**Task details**
Your reply should be one number: how many lines of the records below contain the string "labels".

**Data for processing**
════

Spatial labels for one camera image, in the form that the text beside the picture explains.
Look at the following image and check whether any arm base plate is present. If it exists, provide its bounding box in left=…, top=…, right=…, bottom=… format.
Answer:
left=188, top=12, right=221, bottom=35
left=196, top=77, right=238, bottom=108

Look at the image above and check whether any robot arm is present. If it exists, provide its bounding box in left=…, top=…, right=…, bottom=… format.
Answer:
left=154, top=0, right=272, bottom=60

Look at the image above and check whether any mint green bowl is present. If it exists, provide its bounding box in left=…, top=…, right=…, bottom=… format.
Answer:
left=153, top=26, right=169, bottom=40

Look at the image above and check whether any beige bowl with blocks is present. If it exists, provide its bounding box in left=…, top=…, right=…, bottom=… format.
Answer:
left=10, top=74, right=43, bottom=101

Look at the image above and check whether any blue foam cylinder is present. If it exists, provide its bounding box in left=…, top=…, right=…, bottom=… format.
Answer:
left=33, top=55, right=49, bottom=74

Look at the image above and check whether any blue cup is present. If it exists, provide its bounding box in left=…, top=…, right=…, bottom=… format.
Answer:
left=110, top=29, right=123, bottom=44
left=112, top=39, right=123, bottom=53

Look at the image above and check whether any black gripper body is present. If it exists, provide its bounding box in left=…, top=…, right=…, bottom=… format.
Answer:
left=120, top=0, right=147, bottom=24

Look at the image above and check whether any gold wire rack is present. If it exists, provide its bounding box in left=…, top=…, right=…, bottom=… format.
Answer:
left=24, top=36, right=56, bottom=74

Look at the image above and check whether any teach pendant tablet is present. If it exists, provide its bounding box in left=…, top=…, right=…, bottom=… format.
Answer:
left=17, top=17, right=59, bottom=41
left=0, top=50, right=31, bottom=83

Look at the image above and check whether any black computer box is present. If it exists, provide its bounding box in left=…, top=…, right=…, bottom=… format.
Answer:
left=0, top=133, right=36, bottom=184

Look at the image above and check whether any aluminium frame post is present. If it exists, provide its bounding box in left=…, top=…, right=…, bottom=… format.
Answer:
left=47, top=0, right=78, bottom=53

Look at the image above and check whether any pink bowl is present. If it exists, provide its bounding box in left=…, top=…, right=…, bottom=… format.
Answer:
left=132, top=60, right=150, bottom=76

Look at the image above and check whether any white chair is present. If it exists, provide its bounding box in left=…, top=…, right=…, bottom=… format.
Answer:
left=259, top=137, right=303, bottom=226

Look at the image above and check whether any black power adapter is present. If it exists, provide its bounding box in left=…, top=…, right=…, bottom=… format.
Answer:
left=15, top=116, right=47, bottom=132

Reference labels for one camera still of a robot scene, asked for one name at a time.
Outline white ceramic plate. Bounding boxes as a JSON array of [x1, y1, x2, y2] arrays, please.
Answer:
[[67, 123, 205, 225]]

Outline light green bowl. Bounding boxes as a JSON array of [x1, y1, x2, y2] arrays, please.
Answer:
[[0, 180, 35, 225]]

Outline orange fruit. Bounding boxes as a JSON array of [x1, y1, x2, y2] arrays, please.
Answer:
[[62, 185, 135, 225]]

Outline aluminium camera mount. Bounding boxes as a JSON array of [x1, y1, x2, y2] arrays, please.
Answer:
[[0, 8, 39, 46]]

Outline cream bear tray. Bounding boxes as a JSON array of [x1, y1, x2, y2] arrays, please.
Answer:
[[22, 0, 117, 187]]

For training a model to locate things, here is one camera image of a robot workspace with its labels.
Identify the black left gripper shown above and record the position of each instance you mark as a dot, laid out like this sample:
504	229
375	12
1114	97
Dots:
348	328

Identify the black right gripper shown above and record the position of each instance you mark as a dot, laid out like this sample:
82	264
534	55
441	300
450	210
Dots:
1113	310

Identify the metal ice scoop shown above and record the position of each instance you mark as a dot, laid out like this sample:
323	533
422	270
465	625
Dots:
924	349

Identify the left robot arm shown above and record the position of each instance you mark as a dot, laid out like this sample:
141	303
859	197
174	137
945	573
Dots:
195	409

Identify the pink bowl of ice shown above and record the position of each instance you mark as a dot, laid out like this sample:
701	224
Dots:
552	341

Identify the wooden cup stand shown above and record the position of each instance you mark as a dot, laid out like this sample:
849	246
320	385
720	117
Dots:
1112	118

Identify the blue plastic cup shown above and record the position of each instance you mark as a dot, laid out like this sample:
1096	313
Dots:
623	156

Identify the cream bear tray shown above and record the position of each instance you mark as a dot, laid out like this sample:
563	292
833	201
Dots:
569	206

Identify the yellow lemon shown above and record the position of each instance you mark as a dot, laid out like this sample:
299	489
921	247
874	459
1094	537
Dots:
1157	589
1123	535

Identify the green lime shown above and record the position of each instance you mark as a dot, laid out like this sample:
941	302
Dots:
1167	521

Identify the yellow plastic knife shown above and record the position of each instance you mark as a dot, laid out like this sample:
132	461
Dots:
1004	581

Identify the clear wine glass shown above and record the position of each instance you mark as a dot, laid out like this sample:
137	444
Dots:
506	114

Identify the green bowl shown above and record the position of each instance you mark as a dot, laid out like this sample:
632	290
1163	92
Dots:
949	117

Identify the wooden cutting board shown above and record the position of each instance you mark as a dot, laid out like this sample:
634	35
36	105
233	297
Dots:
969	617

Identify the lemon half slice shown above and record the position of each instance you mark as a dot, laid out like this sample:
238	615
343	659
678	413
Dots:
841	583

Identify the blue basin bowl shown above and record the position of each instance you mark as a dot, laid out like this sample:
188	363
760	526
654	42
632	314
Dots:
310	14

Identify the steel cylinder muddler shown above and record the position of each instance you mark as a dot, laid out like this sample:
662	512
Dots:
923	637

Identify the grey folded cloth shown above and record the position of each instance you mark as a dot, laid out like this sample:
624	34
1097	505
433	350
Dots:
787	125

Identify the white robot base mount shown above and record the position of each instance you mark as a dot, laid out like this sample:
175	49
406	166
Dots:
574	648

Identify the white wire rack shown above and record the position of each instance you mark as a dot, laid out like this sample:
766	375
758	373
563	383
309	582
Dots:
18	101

════

**Response to the exercise**
3